(WORK TASK): With pictures removed, the data below should be returned exactly.

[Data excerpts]
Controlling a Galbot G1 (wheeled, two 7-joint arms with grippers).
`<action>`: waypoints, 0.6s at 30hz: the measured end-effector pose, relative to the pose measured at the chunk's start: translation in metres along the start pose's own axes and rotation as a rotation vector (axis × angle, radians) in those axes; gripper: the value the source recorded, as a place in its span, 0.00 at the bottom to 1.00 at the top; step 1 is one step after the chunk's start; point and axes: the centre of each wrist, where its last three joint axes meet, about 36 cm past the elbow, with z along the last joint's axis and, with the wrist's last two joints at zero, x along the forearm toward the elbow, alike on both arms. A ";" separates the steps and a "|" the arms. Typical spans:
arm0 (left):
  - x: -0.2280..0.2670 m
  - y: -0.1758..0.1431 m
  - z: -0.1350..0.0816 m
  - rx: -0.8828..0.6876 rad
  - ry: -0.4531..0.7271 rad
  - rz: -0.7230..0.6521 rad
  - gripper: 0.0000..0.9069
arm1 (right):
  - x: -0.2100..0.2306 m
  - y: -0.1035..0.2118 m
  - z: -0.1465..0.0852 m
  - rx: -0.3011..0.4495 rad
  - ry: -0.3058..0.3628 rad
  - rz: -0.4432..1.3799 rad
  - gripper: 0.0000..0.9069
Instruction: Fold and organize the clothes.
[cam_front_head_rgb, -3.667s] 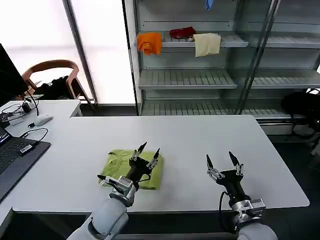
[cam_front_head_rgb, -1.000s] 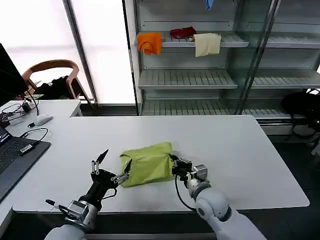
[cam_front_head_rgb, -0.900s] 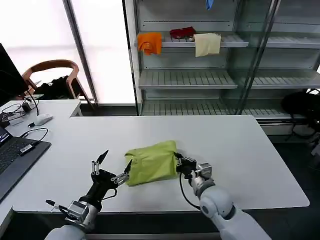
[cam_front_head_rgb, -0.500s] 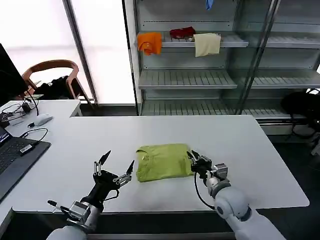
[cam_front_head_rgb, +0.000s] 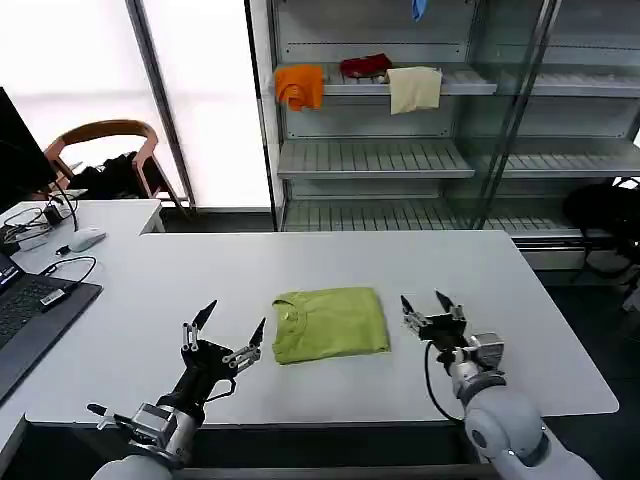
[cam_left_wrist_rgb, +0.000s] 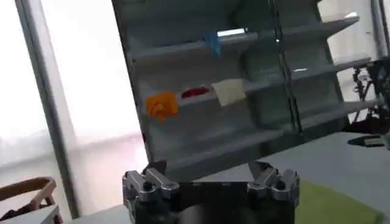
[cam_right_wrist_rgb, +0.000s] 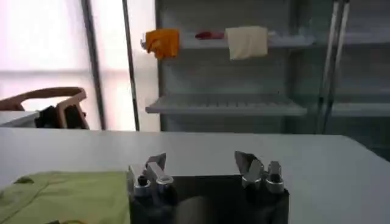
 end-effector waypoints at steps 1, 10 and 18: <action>0.000 -0.001 0.000 0.009 0.002 -0.013 1.00 | 0.005 -0.005 -0.002 0.003 -0.019 0.015 1.00; 0.010 0.000 0.012 0.089 0.017 -0.128 1.00 | 0.062 -0.034 0.013 0.065 -0.172 0.158 1.00; 0.023 0.012 0.037 0.124 -0.006 -0.198 1.00 | 0.103 -0.046 0.043 0.087 -0.214 0.212 1.00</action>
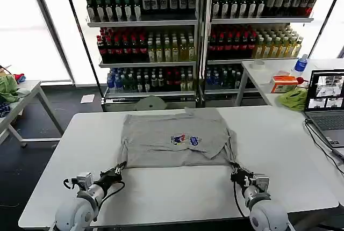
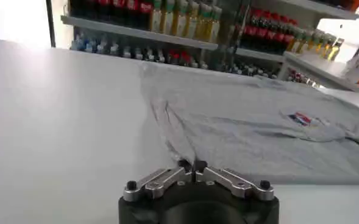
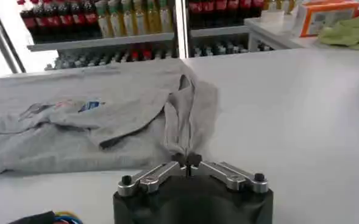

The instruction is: Fold and organize the clothes.

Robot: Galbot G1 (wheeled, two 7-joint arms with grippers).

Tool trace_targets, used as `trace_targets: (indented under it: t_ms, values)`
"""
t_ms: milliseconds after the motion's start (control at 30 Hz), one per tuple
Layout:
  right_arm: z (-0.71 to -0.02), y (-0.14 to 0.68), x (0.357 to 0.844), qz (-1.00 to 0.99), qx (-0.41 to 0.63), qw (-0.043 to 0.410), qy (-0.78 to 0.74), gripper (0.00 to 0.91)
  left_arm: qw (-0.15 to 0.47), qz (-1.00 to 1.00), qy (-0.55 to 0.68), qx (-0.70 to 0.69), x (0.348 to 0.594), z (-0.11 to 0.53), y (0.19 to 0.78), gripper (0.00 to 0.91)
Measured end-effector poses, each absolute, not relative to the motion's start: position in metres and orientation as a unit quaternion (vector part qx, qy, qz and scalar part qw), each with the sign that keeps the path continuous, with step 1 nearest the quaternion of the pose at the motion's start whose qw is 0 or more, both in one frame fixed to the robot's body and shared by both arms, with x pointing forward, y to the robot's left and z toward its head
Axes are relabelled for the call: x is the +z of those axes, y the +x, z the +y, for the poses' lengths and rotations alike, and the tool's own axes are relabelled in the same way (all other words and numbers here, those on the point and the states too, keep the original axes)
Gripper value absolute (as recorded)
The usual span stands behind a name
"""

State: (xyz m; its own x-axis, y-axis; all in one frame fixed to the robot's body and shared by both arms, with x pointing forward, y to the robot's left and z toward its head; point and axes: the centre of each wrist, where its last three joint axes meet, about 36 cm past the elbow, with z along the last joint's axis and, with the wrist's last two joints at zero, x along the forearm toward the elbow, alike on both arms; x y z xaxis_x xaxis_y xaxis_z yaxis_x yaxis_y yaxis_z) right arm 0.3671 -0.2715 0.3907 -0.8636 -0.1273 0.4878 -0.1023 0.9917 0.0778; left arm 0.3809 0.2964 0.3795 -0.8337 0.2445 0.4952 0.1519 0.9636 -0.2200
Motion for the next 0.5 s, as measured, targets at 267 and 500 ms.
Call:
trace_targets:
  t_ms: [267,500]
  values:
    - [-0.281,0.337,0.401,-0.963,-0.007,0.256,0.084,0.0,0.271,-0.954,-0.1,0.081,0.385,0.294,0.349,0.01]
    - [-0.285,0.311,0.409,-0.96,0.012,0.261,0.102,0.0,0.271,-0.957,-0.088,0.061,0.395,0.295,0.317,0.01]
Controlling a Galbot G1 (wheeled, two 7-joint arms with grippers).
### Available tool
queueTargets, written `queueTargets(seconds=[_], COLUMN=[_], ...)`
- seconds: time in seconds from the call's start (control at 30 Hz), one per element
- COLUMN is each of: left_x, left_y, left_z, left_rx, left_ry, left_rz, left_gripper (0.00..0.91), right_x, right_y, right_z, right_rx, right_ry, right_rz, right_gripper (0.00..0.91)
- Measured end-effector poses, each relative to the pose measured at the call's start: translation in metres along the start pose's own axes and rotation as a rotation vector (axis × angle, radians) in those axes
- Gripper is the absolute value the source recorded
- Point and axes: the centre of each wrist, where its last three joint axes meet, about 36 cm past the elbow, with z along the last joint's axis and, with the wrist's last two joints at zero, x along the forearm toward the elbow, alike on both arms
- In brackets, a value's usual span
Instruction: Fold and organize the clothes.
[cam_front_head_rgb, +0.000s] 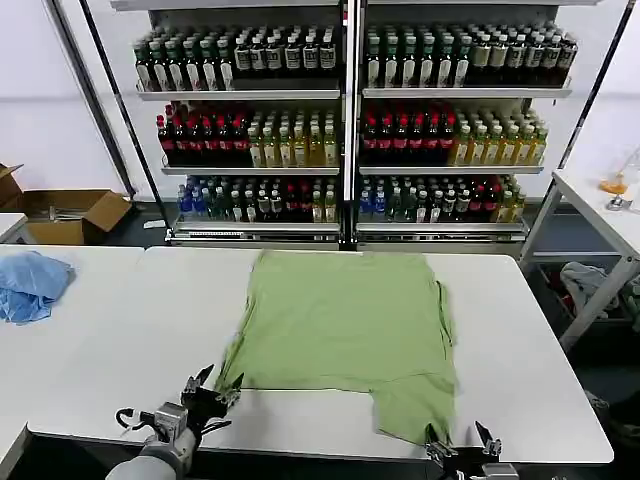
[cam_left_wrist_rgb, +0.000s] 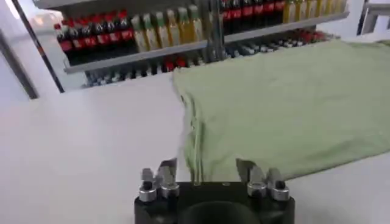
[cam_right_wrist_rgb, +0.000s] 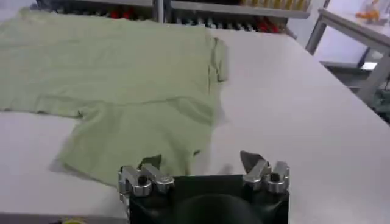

(TASK RESPONSE):
Controlling a Galbot G1 (wheeled, two 7-joint arms with grippers).
`<action>`: waypoints, 0.6s at 30hz: the measured end-effector pose, relative to the pose measured at the chunk's start: translation in metres along the start pose's own axes and rotation as a rotation vector (axis × angle, radians) in those axes; gripper: the value the source recorded, as a place in its span, 0.00 at the bottom to 1.00 at the top; step 1 is one step after the chunk's start; point and axes: the centre of each wrist, where its last three joint axes meet, about 36 cm past the elbow, with z along the last joint's axis and, with the wrist's last two joints at zero, x along the forearm toward the elbow, alike on both arms. A ";" separates the steps and a "|" the arms. Typical spans:
arm0 (left):
  - x: -0.2280..0.2670 m
  - y: -0.1758..0.1431 m
  - z: -0.1350..0.0816 m
  - rx: -0.8828..0.6876 rad
  - ry: -0.4531..0.7271 rad
  - rz: -0.7230..0.6521 rad
  - gripper: 0.0000..0.9069
arm1 (right):
  - x: -0.2100..0.2306 m
  - y: -0.1035..0.2118 m
  - z: -0.1465..0.0852 m
  - rx: -0.3011..0.4495 rad
  - ry: -0.3058..0.3628 rad
  - rz: -0.4432..1.3799 rad
  - gripper: 0.0000..0.9069
Instruction: Fold and organize the clothes.
[cam_front_head_rgb, -3.667s] 
[cam_front_head_rgb, -1.000s] 
[cam_front_head_rgb, -0.900s] 
[cam_front_head_rgb, -0.500s] 
[cam_front_head_rgb, +0.000s] 
[cam_left_wrist_rgb, +0.000s] 
[cam_right_wrist_rgb, +0.000s] 
 end-effector waypoints at steps 1, 10 and 18: <action>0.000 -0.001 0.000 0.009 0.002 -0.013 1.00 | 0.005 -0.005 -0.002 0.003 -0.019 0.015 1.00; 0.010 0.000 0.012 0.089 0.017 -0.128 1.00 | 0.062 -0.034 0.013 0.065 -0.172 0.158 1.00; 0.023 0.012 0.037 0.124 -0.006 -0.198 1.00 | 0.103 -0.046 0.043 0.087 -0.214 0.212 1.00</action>

The instruction is: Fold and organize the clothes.

Robot: Galbot G1 (wheeled, two 7-joint arms with grippers).

Tool trace_targets, used as `trace_targets: (indented under it: t_ms, values)`
"""
t_ms: milliseconds after the motion's start (control at 30 Hz), one per tuple
Layout:
  right_arm: z (-0.71 to -0.02), y (-0.14 to 0.68), x (0.357 to 0.844), qz (-1.00 to 0.99), qx (-0.41 to 0.63), qw (-0.043 to 0.410), qy (-0.78 to 0.74), gripper (0.00 to 0.91)
  left_arm: qw (-0.15 to 0.47), qz (-1.00 to 1.00), qy (-0.55 to 0.68), qx (-0.70 to 0.69), x (0.348 to 0.594), z (-0.11 to 0.53), y (0.19 to 0.78), gripper (0.00 to 0.91)
Measured end-effector poses, each absolute, not relative to the motion's start: position in metres and orientation as a unit quaternion (vector part qx, qy, qz and scalar part qw), each with the sign that keeps the path continuous, with step 1 nearest the quaternion of the pose at the motion's start whose qw is 0 or more, both in one frame fixed to the robot's body and shared by both arms, with x pointing forward, y to the robot's left and z toward its head
Axes are relabelled for the call: x is the +z of those axes, y the +x, z the +y, for the poses' lengths and rotations alike, and the tool's own axes are relabelled in the same way (all other words and numbers here, those on the point and the states too, keep the original axes)
Gripper value absolute (as recorded)
The usual span stands behind a name
"""

State: (xyz m; its own x-axis, y-axis; all in one frame fixed to the robot's body and shared by both arms, with x pointing forward, y to the robot's left and z toward its head; point and axes: the centre of each wrist, where its last three joint axes meet, about 36 cm past the elbow, with z along the last joint's axis and, with the wrist's last two joints at zero, x along the forearm toward the elbow, alike on both arms; x y z xaxis_x xaxis_y xaxis_z yaxis_x yaxis_y yaxis_z) right arm 0.3671 -0.2715 0.3907 -0.8636 -0.1273 0.4878 -0.1023 0.9917 0.0778; left arm 0.3809 0.2964 0.3795 -0.8337 0.2445 0.4952 0.1519 0.9636 -0.2200
Motion for the next 0.5 s, as measured, targets at 267 and 500 ms.
Call:
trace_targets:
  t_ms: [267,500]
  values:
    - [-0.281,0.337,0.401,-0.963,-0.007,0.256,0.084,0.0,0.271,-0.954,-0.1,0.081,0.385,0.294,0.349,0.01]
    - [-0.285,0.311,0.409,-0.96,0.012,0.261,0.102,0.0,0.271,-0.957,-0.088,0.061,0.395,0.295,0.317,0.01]
Controlling a Galbot G1 (wheeled, two 7-joint arms with grippers).
### Available tool
queueTargets, written `queueTargets(seconds=[_], COLUMN=[_], ...)`
- seconds: time in seconds from the call's start (control at 30 Hz), one per element
- COLUMN is each of: left_x, left_y, left_z, left_rx, left_ry, left_rz, left_gripper (0.00..0.91), right_x, right_y, right_z, right_rx, right_ry, right_rz, right_gripper (0.00..0.91)
- Measured end-effector poses, each relative to the pose measured at the call's start: translation in metres along the start pose's own axes and rotation as a rotation vector (axis × angle, radians) in those axes
- Gripper is the absolute value the source recorded
- Point and axes: the centre of each wrist, where its last three joint axes meet, about 36 cm past the elbow, with z along the last joint's axis and, with the wrist's last two joints at zero, x along the forearm toward the elbow, alike on both arms
- In brackets, a value's usual span
Instruction: Fold and organize the clothes.
[cam_front_head_rgb, +0.000s] 
[cam_left_wrist_rgb, +0.000s] 
[cam_right_wrist_rgb, +0.000s] 

What this exercise required is now done.